Kapitalist sistemin, göstericilerin adlandırmasıyla "haydutlar sisteminin", simgelerinden biri olarak gösterilen Wall Street'e karşı yürütülen işgal hareketleri tüm dünya işçi sınıfı için yeni bir umut olmuş durumda. ABD işçi sınıfı ayakta ve her geçen gün daha da artan bir örgütlülükle beraber kapitalizmin kalbinde yeni gösteriler, yeni işgaller düzenliyor. Devrimler artık uzak bir ihtimal değil.

Seattle direnişinden bugüne

Berlin Duvarı'nın yıkılması birlikte neredeyse tüm dünyada tek bir düşünce hâkimdi; kapitalizmin alternatifsiz bir sistem olduğu. Kapitalizme alternatif olduğu söylenen stalinizmin işçi sınıfı tarafından tarihin çöplüğüne yollanmasıyla beraber sol kesimin bir bölümü için büyük bir karamsarlık dönemi başlamıştı. Doğu Bloğu'nun çözülmesinde işçi sınıfının konumunu göremeyen bu kesim Doğu Bloku ile beraber çöken sistemin aslında devlet kapitalizmi olduğunu da görmemekteydi.

Oysa kapitalizmin herhangi bir zafer kazanmadığı, Dünya Ticaret Örgütü'nün 1999'da Seattle'da gerçekleştirmek istediği toplantının antikapitalist göstericiler tarafından engellenmesiyle bir kere daha kanıtlandı. Göstericiler, yıllardır uygulanan yeniliberal politikalara karşı mücadele ediyordu. Seattle'ı da aşan gösteriler dünyanın pek çok yerinde, küreselleşen kapitalizme karşı küresel bir isyan şeklini alıyordu. Artan saldırılar karşısında işçi sınıfının umudu olan antikapitalist hareket her geçen gün daha da büyüyordu.

11 Eylül olaylarının hemen ertesinde tüm dünyada "savaşa hayır" diyen milyonlarca insan Afganistan ve Irak işgallerini protesto etti. Savaş karşıtı platformlarda örgütlenen bu insanlar küresel çapta da ortaklıklar kuruyor, bir araya geliyor ve mücadele alanlarını genişletiyordu.

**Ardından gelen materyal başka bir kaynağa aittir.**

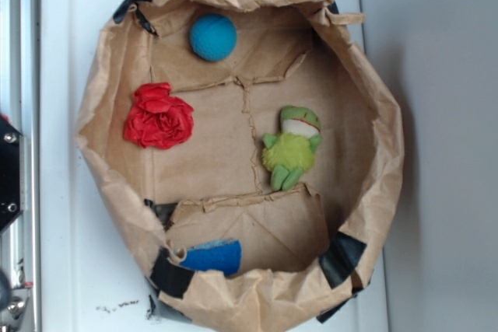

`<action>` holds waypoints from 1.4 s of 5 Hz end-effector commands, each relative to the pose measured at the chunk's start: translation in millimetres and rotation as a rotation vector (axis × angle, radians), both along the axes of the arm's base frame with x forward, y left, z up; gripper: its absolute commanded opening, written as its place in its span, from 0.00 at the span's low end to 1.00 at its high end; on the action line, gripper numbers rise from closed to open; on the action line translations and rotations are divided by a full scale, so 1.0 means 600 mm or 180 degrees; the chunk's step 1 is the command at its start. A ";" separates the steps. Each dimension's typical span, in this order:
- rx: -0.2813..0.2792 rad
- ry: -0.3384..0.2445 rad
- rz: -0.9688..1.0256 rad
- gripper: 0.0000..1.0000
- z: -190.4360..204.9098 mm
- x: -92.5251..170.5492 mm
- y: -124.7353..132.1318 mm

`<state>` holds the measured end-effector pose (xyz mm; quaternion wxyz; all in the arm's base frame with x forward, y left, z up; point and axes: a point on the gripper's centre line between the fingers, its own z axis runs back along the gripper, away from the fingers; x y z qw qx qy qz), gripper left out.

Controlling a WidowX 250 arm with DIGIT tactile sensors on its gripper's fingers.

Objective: Grab the green animal.

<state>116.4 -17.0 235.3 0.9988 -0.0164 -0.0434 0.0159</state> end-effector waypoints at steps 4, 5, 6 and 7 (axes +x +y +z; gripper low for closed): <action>0.0010 -0.0088 0.0421 1.00 -0.015 0.101 0.011; 0.0010 -0.0088 0.0421 1.00 -0.015 0.101 0.011; 0.0010 -0.0088 0.0421 1.00 -0.015 0.101 0.011; -0.0135 -0.0209 0.0788 1.00 -0.057 0.141 0.003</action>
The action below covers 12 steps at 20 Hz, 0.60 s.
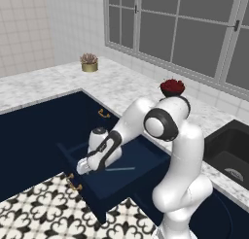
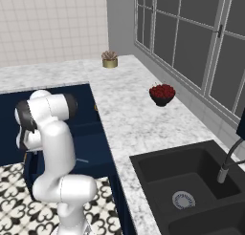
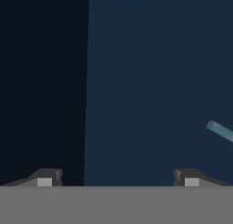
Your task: Take a straw from the drawer in front and place it inside the glass cup on the dining counter.
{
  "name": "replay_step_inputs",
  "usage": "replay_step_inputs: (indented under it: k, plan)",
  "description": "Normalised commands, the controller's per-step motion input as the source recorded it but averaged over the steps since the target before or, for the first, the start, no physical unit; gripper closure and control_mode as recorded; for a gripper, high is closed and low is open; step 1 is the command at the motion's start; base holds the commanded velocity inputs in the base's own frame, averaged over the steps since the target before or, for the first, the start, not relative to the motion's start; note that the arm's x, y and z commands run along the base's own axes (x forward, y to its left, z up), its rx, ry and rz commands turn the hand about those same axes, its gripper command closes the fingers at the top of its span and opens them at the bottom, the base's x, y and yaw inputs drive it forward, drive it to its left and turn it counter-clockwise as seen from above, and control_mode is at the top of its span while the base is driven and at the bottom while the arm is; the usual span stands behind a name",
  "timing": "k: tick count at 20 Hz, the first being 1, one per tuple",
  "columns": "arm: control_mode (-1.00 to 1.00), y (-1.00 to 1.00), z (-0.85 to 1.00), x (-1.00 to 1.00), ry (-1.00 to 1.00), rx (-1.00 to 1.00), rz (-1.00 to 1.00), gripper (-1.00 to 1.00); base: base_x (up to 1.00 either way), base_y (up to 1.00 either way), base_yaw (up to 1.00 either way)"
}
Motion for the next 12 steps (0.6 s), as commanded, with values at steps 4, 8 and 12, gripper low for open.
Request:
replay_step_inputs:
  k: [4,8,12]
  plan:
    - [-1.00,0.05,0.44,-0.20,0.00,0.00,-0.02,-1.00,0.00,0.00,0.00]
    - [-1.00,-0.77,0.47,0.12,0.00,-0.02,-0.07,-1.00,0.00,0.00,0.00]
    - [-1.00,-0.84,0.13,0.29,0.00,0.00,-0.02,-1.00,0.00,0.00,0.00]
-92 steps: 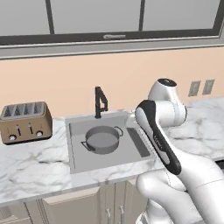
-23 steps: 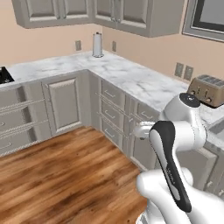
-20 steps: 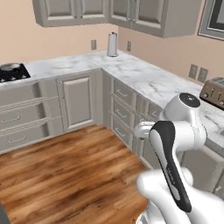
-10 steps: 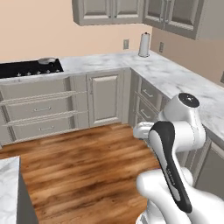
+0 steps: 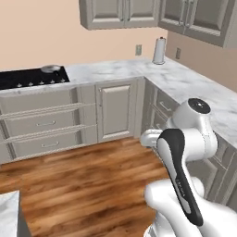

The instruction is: Move the pot and pan from the stove into the sink.

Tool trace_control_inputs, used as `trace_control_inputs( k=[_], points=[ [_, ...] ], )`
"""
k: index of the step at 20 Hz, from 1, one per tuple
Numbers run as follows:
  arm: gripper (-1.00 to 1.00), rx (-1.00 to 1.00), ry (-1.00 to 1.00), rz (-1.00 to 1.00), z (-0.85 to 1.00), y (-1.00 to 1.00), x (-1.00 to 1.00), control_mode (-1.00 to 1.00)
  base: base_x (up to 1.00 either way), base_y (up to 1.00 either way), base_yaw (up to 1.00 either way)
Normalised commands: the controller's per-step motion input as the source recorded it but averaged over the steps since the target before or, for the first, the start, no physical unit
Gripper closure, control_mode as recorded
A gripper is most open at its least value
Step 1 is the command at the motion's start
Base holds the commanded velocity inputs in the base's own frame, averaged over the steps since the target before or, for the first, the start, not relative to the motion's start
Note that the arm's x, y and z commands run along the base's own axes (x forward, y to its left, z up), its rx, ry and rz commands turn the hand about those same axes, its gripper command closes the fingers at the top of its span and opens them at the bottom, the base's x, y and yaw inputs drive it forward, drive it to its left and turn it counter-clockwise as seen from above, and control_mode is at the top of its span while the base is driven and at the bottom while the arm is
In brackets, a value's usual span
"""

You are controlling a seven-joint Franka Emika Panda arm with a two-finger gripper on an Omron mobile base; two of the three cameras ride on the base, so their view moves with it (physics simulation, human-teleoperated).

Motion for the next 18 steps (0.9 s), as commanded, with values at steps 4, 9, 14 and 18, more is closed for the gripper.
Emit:
trace_control_inputs(
  k=[4,9,14,18],
  points=[
    [-1.0,0.0,0.0,0.0,0.0,0.0,0.0,1.0,0.91,0.1,0.0],
    [-1.0,0.0,0.0,0.0,0.0,0.0,0.0,1.0,0.9,0.1,0.01],
    [-1.0,0.0,0.0,0.0,0.0,0.0,0.0,1.0,0.92,0.12,0.01],
    [-1.0,0.0,0.0,0.0,0.0,0.0,0.0,1.0,0.93,0.15,0.01]
  ],
)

2000'li yıllarında sonlarına doğru kapitalizmin girdiği yeni bir kriz dalgası ise antikapitalist mücadelenin daha geniş bir boyuta taşınmasına sebep oldu. Bush döneminin ardından, savaşların getirdiği yükün karşısında bir umut olarak gösterilen Barack Obama ise krize cevap vermek konusunda tam bir hayal kırıklığı yarattı.

Krizin gölgesindeki ABD'de ise kriz en çok yoksul kitlelere yansıtılmak istendi. Kamu kaynaklarının şirketlerin çıkarları için kullanılacak şekilde tasarlanması, ABD'deki iş gücü piyasasında yaşanan durgunluk, ağır tasarruf tedbirleri, sosyal harcamalardaki büyük kısıntılar, yüzde 9,1 oranına çıkan işsizlik ve tüm bunlara karşın zenginler için sağlanan vergi indirimleri ABD işçi sınıfının sabrını taşırdı.
16 Eylül'de "Wall Street'i İşgal Edin!" sloganıyla bir araya gelen binlerce kişi, yaşanan duruma ve kapitalizme olan öfkeyi sokağa taşıdı. Meydanda örgütlenen talepler işçi sınıfının talepleri ile birleşerek hareketin daha da büyümesini sağladı. ABD işçi sınıfı tarafından sahiplenilen hareket ABD'nin önemli kentlerinde kitlesel gösterilere sebep oldu. ABD'nin en büyük beşinci limanı olan Oakland Limanı işçiler tarafından işgal edildi, Kaliforniya, Boston, Chicago gibi büyük kentlerde de hareket binlerce insanın katılımı ile büyüyor. Polis ise vahşice yöntemlerle gösterileri dağıtmaya çalışsa da mücadeleye katılan insanların sayısı her geçen gün daha da artıyor.

Süreç yeni başlıyor

25 Ekim'deki küresel direniş günü, Seattle'da başlayan mücadelenin Wall Street'e kadar gelen sürecinin bir yansıması olarak tüm dünyada kapitalizme karşı antikapitalist bir sesin kitleselliğini bir kere daha göstermiş oldu.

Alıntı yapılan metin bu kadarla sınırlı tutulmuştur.